== WORK TO BE COMPLETED ==
Since the copy must hold text only, transcribe the data below exactly and omit the images.

== SUPPLIED INFORMATION ==
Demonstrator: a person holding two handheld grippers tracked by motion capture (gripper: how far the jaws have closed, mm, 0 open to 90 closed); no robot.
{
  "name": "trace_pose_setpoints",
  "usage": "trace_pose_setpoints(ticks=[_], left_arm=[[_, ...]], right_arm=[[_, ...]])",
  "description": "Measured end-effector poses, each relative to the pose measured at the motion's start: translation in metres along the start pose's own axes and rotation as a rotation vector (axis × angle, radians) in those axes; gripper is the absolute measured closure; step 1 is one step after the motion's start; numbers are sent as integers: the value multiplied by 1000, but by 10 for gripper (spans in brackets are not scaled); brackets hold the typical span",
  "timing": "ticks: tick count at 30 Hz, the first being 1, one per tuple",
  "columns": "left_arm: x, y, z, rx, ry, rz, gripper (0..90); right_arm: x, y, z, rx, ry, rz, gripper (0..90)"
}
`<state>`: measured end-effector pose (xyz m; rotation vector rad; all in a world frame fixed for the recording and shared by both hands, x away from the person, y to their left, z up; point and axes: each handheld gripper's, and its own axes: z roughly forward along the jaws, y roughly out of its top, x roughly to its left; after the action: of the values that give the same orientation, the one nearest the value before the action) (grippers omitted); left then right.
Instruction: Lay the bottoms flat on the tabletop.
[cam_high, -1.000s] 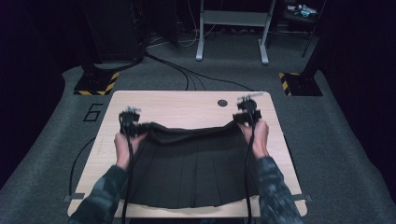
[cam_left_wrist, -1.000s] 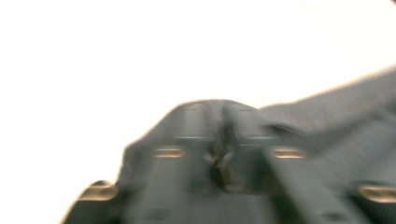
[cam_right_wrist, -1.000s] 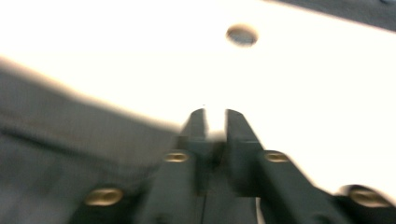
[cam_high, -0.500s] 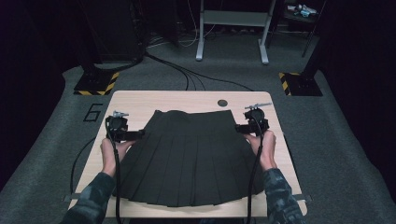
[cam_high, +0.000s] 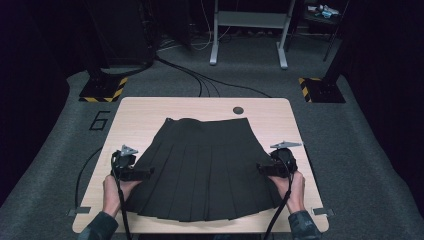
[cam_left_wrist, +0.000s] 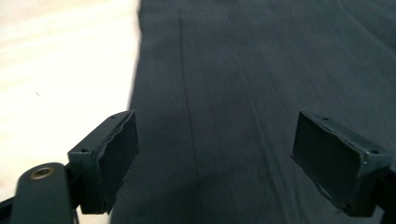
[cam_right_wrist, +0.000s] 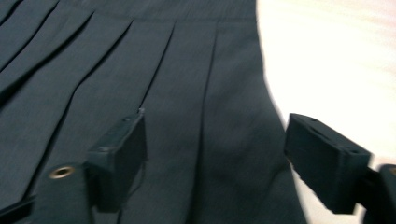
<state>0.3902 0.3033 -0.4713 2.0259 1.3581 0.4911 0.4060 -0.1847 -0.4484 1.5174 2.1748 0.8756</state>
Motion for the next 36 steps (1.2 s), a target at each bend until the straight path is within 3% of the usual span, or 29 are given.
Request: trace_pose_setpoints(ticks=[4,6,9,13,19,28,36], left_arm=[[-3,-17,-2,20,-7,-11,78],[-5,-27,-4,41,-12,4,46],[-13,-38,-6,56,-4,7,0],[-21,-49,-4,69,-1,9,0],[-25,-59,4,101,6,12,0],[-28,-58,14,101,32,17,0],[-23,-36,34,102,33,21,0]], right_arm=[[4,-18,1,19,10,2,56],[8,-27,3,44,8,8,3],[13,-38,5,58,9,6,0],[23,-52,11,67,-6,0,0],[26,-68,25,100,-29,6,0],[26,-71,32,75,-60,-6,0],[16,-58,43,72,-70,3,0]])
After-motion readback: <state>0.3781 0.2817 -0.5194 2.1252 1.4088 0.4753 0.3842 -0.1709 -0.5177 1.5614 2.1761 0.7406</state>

== ANSWER FOR THE TASK ==
Demonstrator: a person holding two handheld grippers tracked by motion capture (gripper: how far the jaws have closed, mm, 0 open to 90 closed); no robot.
{
  "name": "trace_pose_setpoints",
  "usage": "trace_pose_setpoints(ticks=[_], left_arm=[[_, ...]], right_arm=[[_, ...]])",
  "description": "Measured end-effector poses, each relative to the pose measured at the motion's start: translation in metres along the start pose's own axes and rotation as a rotation vector (axis × angle, radians) in those axes; gripper is the absolute measured closure; step 1 is one step after the motion's start; numbers are sent as integers: the value multiplied by 1000, but by 10 for gripper (spans in brackets are not scaled); brackets hold the typical span",
  "timing": "ticks: tick count at 30 Hz, the first being 1, one per tuple",
  "columns": "left_arm: x, y, z, rx, ry, rz, gripper (0..90); right_arm: x, y, z, rx, ry, rz, gripper (0..90)"
}
`<state>`: measured end-effector pose (xyz m; rotation vector rad; all in a world frame fixed for the recording and shared by both hands, x away from the person, y to their left, z up; point and axes: each handheld gripper's, and its own axes: z roughly forward along the jaws, y roughly out of its top, x roughly to its left; after the action: of the values that give the same orientation, the one nearest the value before the action) (grippers omitted); left then right.
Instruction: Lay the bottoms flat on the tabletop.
[cam_high, -1.000s] 
[cam_left_wrist, -1.000s] 
[cam_right_wrist, -1.000s] 
[cam_high, -0.500s] 
[cam_high, +0.000s] 
[cam_left_wrist, +0.000s] 
[cam_right_wrist, +0.000s] 
<state>0.3902 0.3033 -0.4713 2.0259 1.3581 0.4911 0.4060 -0.1847 -0.4484 1.5174 2.1748 0.8756</state>
Motion for the next 36 steps (1.2 s), a target at each bend until the straight path is within 3% of the usual span, or 29 are given.
Request: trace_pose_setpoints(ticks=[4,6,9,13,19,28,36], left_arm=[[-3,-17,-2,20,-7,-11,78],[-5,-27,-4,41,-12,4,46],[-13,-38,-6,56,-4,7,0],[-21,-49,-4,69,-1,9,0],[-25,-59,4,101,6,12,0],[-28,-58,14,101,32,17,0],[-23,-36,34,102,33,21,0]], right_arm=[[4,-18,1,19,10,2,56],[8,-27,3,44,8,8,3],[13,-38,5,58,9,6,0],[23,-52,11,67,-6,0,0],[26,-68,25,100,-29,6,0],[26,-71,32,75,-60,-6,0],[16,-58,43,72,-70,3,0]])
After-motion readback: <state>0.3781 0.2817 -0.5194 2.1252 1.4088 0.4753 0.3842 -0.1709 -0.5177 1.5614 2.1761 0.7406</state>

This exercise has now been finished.